Don’t despair if you’re the type of person who stuffs 60 unpaired socks into a drawer directly after they come out of the dryer. Those of us who don’t have systems can purchase the services of the superior people, processes and devices that do and live our best lives with the systems they have worked so hard to hone. Take content delivery networks and cache headers, for example.
There are millions of different websites on the internet with billions of different people accessing them. And yet, for all of humanity’s differences, there is one thing we all want from every website: speed. Luckily there is one thing that can give any website more of it.
A content delivery network or CDN is a global network of cache servers that improves your website performance and reduces page load time in two main ways. Firstly, by directing each user to the cache server physically closest to them, a CDN cuts down on how far data has to travel between a browser and a server, greatly improving round trip time and therefore page load time.
Secondly, a CDN also serves up intelligently cached content instead of necessitating a trip to the origin server every time a user’s browser requests a new page or file.
Cache only establishment
Your website, quite likely, is made up of an impressive amount of content. Static content, dynamic content, multimedia content, HTML files, the list goes on. When you have a website with a single server and no caching ability, every single time someone goes to your website and goes to a new page, their browser has to request your content from the origin server. Every time. To use a euphemism, this is less than optimal.
The cache servers in a CDN store your website’s content in order to serve it to users as quickly as possible from the server closest to them. Cache servers typically cache static content, but more advanced CDNs also have the ability to cache dynamic content for the period in which it remains static. As CDN provider Imperva Incapsula points out, CDN caching not only improves website performance, but it also decreases your bandwidth costs and helps ensure reliable content delivery.
How the magic happens
How CDN caching actually works involves one of those nifty systems mentioned in the opening. A CDN is able to identify your website’s cacheable content as well as understand the rules for caching this content thanks to HTTP cache headers used by your web developer which tell your CDN everything it needs to know. When it comes to your web content, the following are the most relevant headers.

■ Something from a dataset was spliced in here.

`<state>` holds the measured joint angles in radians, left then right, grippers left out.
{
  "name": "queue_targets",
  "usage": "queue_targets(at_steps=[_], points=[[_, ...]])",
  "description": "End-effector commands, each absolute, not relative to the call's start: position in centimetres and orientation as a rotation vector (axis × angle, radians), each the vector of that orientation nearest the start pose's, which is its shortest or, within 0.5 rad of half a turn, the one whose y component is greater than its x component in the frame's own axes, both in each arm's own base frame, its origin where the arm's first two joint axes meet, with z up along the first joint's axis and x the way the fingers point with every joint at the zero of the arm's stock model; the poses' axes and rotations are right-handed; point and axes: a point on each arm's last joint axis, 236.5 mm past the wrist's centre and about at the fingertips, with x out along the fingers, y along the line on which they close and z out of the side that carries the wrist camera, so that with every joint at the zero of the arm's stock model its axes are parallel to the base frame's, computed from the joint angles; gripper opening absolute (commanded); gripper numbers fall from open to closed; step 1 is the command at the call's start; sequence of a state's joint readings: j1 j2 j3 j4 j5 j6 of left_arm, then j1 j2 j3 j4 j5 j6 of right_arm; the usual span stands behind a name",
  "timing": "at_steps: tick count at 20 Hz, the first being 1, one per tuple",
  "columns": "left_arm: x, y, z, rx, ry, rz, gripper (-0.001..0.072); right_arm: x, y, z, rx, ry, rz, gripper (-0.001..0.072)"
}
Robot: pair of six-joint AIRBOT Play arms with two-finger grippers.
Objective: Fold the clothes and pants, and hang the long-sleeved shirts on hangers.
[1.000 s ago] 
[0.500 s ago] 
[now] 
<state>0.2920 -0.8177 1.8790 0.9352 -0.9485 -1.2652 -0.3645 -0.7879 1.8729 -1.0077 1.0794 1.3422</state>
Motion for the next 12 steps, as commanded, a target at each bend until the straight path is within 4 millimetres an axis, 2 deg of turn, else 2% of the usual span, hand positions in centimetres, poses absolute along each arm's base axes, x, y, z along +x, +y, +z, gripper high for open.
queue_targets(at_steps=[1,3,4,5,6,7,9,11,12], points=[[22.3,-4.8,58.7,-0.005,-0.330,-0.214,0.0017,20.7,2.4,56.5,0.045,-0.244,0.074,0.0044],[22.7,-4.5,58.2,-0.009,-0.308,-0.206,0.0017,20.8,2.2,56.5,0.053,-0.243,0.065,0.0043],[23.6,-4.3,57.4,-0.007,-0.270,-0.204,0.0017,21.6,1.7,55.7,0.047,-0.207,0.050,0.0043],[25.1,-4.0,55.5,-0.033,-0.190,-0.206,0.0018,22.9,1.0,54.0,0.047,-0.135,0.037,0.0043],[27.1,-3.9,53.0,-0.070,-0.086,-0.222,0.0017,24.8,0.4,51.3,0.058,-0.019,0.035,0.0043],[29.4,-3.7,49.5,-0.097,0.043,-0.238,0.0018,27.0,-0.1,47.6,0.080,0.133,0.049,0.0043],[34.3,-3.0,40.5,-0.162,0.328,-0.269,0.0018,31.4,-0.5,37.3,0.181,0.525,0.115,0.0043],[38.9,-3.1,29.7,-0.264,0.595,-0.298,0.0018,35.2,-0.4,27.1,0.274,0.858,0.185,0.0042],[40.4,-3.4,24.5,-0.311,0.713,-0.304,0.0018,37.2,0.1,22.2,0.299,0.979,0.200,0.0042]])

Expires. About as straightforward as cache headers come, this one tells the CDN when the content is going to ‘expire,’ forcing the CDN to fetch content from the origin server, ensuring that even your cached content is fresh. Efficient though this tag may be, it has largely been replaced by the next one.
Cache control. Think of this one as Expires 2.0. Cache control tells your CDN when the content has to be re-fetched, as the Expires header does, but it also allows you to identify content as private or public, identify it as no-cache, forcing the CDN to revalidate content before delivering it to a user, or identify content as no-store, which prevents confidential data like banking information from being stored.

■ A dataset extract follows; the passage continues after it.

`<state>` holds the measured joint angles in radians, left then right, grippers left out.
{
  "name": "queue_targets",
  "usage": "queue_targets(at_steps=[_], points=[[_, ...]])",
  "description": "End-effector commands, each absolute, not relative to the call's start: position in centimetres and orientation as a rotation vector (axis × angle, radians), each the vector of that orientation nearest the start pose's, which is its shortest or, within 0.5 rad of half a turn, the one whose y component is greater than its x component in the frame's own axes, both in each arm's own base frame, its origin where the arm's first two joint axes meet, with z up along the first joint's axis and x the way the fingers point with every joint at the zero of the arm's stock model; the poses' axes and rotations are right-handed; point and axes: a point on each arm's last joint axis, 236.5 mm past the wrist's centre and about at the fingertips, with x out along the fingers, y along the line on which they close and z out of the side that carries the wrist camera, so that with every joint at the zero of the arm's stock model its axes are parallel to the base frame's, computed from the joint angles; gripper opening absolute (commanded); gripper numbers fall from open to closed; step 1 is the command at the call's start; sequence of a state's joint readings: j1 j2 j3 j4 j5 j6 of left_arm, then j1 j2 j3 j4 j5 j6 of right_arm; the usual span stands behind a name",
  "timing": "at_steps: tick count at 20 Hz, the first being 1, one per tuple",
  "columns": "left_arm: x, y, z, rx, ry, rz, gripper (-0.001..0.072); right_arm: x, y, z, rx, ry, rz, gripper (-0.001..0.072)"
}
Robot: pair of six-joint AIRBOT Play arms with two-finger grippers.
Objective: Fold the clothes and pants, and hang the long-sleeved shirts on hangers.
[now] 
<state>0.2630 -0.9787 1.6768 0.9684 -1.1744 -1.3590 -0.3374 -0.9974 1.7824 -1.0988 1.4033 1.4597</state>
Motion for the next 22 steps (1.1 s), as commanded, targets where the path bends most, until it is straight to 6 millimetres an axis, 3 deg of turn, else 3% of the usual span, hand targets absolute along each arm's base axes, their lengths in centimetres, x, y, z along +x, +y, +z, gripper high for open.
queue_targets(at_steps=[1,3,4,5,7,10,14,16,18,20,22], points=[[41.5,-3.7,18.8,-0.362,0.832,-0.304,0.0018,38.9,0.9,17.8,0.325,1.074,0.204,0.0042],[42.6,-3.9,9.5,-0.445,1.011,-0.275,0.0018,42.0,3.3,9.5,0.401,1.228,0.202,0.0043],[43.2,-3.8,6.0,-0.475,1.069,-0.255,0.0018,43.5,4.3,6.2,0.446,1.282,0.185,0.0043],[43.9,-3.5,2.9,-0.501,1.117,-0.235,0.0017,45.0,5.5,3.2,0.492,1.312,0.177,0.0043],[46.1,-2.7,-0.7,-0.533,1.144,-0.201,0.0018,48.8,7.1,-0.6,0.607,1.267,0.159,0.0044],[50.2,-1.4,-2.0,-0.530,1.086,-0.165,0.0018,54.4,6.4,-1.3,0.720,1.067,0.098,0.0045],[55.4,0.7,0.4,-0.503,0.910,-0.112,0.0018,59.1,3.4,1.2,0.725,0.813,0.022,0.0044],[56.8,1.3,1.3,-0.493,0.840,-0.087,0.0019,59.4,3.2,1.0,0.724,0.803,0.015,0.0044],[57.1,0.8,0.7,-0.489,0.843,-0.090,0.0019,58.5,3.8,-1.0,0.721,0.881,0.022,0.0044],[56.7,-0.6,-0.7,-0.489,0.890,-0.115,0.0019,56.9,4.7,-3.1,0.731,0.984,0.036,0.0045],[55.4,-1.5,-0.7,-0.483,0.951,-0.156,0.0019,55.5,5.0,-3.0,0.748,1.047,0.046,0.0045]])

Pragma. Speaking of headers superseded by cache control, pragma headers were previously used to set caching instructions for browsers.

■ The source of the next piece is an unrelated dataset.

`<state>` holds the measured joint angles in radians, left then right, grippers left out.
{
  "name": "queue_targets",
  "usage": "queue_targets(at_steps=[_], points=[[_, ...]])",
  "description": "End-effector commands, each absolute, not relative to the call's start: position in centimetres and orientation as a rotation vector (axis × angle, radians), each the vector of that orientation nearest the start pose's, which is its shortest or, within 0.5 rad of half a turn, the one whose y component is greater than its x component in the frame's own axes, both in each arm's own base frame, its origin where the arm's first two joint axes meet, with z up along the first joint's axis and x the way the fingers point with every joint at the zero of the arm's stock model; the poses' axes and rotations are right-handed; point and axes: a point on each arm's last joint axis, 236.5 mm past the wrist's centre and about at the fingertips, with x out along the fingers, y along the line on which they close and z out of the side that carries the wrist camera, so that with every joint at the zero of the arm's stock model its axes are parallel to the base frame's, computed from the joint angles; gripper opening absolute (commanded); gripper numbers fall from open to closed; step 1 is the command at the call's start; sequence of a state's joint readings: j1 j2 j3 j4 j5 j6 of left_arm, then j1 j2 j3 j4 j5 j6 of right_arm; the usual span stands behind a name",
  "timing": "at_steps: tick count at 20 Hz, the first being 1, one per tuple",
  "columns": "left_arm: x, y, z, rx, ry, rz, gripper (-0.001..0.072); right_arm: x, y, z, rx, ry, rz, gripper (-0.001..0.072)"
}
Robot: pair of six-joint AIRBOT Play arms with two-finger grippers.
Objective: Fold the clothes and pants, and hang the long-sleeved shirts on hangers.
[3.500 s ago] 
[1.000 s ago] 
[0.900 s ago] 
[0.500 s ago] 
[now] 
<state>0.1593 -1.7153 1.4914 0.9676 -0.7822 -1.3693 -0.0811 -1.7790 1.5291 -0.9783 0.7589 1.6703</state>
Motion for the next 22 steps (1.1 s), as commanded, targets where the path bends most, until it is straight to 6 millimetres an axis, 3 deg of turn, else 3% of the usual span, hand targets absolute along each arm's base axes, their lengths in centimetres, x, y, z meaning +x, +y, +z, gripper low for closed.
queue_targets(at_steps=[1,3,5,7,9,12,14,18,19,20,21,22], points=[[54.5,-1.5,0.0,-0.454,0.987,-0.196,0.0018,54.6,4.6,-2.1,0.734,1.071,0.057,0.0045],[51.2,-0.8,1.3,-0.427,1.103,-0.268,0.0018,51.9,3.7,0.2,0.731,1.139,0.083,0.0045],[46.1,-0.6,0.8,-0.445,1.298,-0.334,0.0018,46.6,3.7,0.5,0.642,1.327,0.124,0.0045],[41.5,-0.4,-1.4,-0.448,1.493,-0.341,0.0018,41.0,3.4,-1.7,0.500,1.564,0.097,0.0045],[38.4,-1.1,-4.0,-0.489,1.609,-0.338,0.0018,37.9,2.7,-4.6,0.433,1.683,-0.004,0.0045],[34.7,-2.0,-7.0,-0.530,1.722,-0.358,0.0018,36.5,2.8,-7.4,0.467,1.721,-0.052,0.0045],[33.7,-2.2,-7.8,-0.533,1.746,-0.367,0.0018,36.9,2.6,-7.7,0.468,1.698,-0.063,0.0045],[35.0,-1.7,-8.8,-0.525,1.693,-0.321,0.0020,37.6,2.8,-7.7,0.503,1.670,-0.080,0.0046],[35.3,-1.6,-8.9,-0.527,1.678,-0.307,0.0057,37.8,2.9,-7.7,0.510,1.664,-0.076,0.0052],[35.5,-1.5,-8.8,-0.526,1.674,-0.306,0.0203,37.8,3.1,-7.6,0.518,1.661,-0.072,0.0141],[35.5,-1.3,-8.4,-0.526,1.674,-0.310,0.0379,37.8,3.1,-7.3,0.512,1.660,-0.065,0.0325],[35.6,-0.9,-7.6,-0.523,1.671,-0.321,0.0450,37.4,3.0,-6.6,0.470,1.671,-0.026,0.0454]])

Surrogate. The surrogate headers allow you to set caching policies with the authority of the origin server, which therefore gives you better control over cache policies.
ETag. This is where the sorting and labeling gets pretty sophisticated. ETag headers allow you to provide your content with unique identifiers. It also eliminates unnecessary content re-fetching because when your content has expired according to your cache control or expires headers, the proxy server simply sends the ETag to the origin server to check if the relevant content has been changed. If it has remained the same, the cache server does not bother re-fetching.
Vary. When your website has multiple versions of the same content – say compressed files stored alongside uncompressed versions – you would use vary headers to dictate how the content is used in different situations. For instance, some browsers aren’t equipped to handle compressed content, so a vary header is used to serve the content in its uncompressed format, ensuring smooth loading of your website. Vary headers can be super useful, but not every browser handles them well so they need to be used judiciously.
Nothing to worry about
It’s possible that you created your own website and cannot recall ever using a cache header. It’s also possible that you have no reason to believe that the person you paid to develop your website ever used a cache header. That’s all okay.
Advanced CDNs will actually have intelligent cache control that is predictive through learning. They can monitor, categorize and cache a wider range of content all the while largely eliminating the hands-on part of the caching process, making their own processes more efficient while saving you time and probably some swearing. With your CDN taking care of caching, you can focus more energy on that sock drawer and never have to spend another meeting hoping no one will notice you’re wearing one polka dot sock and one in a shade of business grey.